UNITED STATES

SECURITIES AND EXCHANGE COMMISSION

Washington, D.C. 20549

 


 

FORM 8-K

 


 

CURRENT REPORT

PURSUANT TO SECTION 13 OR 15(d) OF

THE SECURITIES EXCHANGE ACT OF 1934

 

Date of Report (date of earliest event reported):  December 22, 2015

 


 

VERITEX HOLDINGS, INC.

(Exact name of Registrant as specified in its charter)

 


 

Texas

 

001-36682

 

27-0973566

(State or other jurisdiction of
incorporation or organization)

 

(Commission File Number)

 

(I.R.S. Employer
Identification Number)

 

8214 Westchester Drive, Suite 400

Dallas, Texas 75225

(Address of principal executive offices)

 

(972) 349-6200

(Registrant’s telephone number, including area code)

 


 

Check the appropriate box below if the Form 8-K filing is intended to simultaneously satisfy the filing obligation of the registrant under any of the following provisions:

 

o Written communications pursuant to Rule 425 under the Securities Act (17 CFR 230.425)

 

o Soliciting material pursuant to Rule 14a-12 under the Exchange Act (17 CFR 240.14a-12)

 

o Pre-commencement communications pursuant to Rule 14d-2(b) under the Exchange Act (17 CFR 240.14d-2(b))

 

o Pre-commencement communications pursuant to Rule 13e-4(c) under the Exchange Act (17 CFR 240.13e-4(c))

 

 

 



 

Item 8.01. Other Events.

 

On December 22, 2015, Veritex Holdings, Inc. (the “Company”), the holding company for Veritex Community Bank, a Texas state chartered bank, redeemed all 8,000 shares of the Company’s Senior Non-Cumulative Perpetual Preferred Stock, Series C, (the “SBLF Preferred Stock”).
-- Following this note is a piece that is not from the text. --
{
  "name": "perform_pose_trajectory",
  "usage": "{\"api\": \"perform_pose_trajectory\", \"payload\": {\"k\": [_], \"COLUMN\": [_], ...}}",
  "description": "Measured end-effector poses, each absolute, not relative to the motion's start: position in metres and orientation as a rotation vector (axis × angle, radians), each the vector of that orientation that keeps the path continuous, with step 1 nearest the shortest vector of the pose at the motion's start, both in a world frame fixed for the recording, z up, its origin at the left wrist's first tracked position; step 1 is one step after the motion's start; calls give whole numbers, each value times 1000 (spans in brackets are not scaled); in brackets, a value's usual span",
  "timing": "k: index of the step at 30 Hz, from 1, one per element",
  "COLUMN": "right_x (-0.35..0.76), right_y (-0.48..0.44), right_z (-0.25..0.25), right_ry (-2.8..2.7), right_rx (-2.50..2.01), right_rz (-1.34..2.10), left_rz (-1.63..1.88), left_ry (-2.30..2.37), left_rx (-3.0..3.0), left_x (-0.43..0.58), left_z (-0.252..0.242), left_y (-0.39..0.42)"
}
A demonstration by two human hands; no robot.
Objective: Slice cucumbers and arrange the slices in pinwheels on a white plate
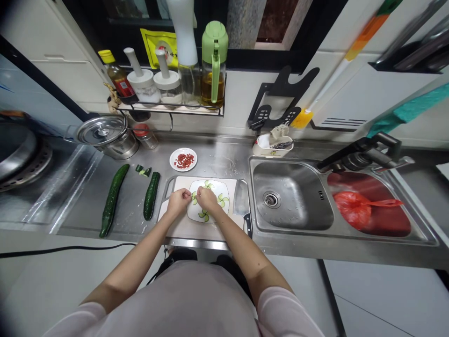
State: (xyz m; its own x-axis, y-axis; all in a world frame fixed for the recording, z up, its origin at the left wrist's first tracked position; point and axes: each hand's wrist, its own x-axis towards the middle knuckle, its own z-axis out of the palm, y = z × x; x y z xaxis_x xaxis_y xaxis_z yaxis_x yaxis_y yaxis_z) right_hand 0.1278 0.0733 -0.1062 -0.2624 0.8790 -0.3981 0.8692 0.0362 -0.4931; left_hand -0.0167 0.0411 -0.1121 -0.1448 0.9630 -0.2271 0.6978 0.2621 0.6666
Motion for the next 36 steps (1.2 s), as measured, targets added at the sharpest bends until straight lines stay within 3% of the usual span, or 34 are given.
{"api": "perform_pose_trajectory", "payload": {"k": [36], "right_x": [128], "right_y": [69], "right_z": [-99], "right_ry": [-2435], "right_rx": [-1939], "right_rz": [899], "left_rz": [179], "left_ry": [1981], "left_rx": [1718], "left_x": [-10], "left_z": [-103], "left_y": [50]}}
The SBLF Preferred Stock had been issued to the United States Department of the Treasury in August 2011 in connection with the Company’s participation in the Small Business Lending Fund program.  The SBLF Preferred Stock was redeemed at its liquidation value of $1,000 per share plus accrued dividends for a total redemption amount of $8,018,000. The redemption was approved by the Company’s primary federal regulator and was funded with the Company’s surplus capital.  Immediately after the redemption, the Company’s capital ratios exceeded those levels necessary to be categorized as “well capitalized” under the regulatory framework for prompt corrective action. The redemption terminates the Company’s participation in the SBLF program.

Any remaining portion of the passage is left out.